- Dataset content
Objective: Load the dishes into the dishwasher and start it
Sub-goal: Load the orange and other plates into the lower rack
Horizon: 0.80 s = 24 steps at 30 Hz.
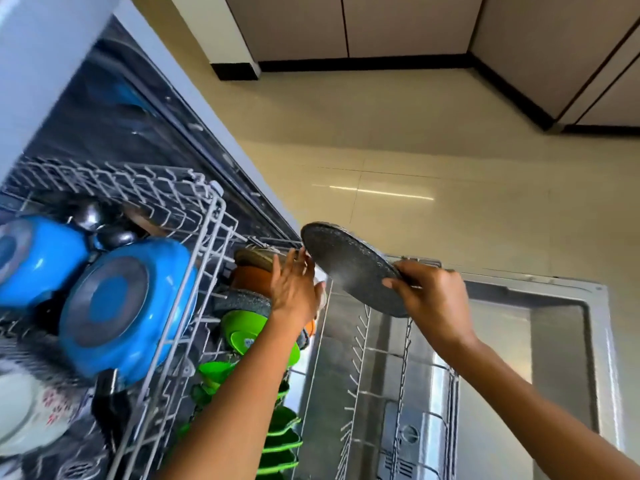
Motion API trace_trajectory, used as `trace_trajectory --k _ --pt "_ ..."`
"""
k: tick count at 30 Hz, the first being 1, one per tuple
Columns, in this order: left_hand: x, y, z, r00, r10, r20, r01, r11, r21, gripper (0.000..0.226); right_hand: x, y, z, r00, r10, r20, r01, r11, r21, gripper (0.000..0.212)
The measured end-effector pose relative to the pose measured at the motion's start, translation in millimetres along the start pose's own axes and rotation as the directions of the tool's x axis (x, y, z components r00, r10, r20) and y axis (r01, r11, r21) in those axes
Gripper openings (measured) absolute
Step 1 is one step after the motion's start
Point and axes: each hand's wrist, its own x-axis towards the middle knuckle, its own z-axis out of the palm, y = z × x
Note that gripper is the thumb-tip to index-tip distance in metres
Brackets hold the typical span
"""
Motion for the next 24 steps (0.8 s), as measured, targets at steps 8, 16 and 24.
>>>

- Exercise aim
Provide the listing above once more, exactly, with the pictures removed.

- Task output
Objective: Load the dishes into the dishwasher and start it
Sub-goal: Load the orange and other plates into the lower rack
Horizon: 0.80 s = 24 steps at 30 Hz.
Motion API trace_trajectory, used as `trace_trajectory --k _ --pt "_ ..."`
"""
k: tick count at 30 Hz, the first being 1, one per tuple
Columns, in this order: left_hand: x, y, z, r00, r10, r20, r01, r11, r21, gripper (0.000..0.226); right_hand: x, y, z, r00, r10, r20, r01, r11, r21, gripper (0.000..0.212)
The measured end-effector pose relative to the pose measured at the motion's start, translation in millimetres along the start pose's own axes and rotation as the directions of the tool's x axis (x, y, z components r00, r10, r20) and y axis (r01, r11, r21) in those axes
Gripper openings (measured) absolute
Step 1 is one step after the motion's start
Point and axes: each hand's wrist, its own x-axis towards the middle knuckle, its own z-axis out of the palm, y = z × x
Note that gripper is the thumb-tip to index-tip distance in metres
Brackets hold the typical span
"""
Motion for the next 24 steps (0.8 s), as measured, targets at steps 8, 16 and 24.
>>>

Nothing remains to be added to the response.